╭──

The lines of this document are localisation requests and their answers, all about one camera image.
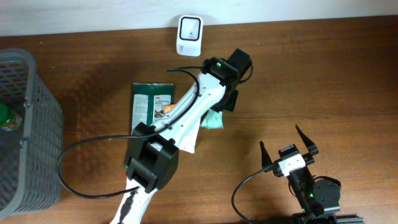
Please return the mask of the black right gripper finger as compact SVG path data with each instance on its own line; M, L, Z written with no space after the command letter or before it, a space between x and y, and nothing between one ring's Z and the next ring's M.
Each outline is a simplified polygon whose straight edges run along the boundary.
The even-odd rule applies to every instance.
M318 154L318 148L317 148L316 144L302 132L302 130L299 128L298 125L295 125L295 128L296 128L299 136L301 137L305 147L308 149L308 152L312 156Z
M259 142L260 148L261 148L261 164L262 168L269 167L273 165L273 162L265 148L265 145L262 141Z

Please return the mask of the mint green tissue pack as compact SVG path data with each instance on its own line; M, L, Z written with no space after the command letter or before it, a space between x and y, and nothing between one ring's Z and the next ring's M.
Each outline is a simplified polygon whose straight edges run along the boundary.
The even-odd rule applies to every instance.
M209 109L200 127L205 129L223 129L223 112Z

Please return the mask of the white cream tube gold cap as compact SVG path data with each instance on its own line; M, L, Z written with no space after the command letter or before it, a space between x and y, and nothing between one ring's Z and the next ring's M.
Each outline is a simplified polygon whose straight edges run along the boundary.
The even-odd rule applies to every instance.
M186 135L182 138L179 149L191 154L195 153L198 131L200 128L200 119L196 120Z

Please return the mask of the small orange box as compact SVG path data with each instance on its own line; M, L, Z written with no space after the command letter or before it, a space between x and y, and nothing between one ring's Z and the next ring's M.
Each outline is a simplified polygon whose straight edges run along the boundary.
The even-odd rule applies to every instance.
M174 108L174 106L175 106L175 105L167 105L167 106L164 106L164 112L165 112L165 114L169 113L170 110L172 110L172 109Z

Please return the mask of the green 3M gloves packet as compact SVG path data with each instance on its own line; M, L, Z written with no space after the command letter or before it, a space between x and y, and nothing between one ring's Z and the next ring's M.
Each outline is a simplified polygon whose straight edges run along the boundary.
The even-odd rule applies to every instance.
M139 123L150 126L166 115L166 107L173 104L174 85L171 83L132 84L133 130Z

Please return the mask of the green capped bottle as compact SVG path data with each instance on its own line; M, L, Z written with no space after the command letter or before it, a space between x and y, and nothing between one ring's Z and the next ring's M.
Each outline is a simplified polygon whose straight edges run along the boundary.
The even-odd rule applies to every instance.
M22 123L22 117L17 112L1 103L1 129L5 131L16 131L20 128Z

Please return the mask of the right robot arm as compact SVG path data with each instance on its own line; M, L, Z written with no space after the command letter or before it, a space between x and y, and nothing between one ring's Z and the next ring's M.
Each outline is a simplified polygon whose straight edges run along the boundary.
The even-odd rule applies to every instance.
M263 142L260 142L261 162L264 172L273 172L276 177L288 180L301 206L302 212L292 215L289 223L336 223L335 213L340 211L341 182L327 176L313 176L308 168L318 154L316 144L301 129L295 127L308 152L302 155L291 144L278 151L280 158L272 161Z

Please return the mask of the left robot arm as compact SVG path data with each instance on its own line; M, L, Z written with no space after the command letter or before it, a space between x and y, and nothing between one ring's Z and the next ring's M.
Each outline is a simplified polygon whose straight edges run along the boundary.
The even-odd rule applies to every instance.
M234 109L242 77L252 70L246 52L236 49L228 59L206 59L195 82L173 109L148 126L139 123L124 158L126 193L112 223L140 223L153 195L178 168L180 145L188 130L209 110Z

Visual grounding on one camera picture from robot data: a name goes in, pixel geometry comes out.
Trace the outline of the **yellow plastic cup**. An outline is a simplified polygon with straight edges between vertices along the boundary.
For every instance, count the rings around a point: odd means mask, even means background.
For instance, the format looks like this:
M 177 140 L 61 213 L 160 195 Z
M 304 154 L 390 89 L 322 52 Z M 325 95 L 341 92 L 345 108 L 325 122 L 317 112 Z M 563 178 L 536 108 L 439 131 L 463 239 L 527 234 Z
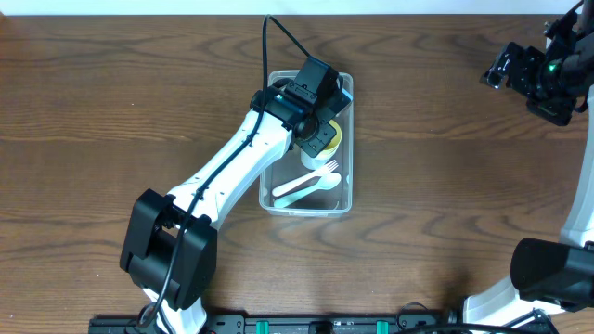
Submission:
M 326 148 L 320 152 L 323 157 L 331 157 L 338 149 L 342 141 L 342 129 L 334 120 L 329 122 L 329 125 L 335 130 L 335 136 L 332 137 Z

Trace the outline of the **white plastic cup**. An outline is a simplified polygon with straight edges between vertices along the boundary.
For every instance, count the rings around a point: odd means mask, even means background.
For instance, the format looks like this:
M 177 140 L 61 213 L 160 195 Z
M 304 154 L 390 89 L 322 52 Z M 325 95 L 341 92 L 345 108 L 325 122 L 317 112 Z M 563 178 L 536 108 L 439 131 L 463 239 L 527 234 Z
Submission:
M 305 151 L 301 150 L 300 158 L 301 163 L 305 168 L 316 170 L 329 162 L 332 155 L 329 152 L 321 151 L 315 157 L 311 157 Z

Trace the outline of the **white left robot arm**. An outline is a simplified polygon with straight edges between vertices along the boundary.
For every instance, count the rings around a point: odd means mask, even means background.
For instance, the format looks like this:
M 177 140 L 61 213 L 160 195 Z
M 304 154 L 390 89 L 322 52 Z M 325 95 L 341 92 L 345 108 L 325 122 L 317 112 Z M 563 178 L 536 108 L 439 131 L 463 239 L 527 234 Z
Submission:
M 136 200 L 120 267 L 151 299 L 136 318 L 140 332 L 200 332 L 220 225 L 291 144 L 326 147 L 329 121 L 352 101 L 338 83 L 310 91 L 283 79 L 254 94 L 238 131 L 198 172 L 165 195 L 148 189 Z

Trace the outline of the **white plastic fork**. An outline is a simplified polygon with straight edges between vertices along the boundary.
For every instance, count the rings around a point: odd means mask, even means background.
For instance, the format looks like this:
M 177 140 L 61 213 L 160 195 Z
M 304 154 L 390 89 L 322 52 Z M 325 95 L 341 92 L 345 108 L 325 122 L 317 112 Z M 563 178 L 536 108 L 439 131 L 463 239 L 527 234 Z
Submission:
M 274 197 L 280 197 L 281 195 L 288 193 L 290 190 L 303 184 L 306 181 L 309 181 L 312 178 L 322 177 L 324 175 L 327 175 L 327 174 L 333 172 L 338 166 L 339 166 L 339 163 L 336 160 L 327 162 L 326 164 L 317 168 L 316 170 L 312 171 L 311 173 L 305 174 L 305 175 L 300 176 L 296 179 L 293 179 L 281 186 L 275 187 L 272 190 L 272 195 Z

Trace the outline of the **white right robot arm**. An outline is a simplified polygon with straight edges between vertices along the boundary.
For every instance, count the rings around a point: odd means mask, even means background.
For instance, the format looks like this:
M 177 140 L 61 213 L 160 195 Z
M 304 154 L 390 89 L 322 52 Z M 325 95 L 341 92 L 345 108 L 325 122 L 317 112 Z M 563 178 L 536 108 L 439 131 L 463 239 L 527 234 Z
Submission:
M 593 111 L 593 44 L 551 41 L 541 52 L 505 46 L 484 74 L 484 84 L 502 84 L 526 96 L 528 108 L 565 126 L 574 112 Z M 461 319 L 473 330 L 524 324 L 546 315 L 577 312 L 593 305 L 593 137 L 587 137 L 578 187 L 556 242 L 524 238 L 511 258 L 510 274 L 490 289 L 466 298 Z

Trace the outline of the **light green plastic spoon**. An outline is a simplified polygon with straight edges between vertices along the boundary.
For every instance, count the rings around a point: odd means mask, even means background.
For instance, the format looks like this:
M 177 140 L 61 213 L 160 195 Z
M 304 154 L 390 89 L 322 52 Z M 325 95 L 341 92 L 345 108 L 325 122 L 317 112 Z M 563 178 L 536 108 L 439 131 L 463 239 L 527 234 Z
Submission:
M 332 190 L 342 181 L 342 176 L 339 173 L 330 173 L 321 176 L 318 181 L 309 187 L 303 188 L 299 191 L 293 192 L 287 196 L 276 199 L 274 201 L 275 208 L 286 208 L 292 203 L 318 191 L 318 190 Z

╰──

#### Task description
Considering each line of the records on its own, count those that contain "Trace" and give only that number.

#### Expected output
6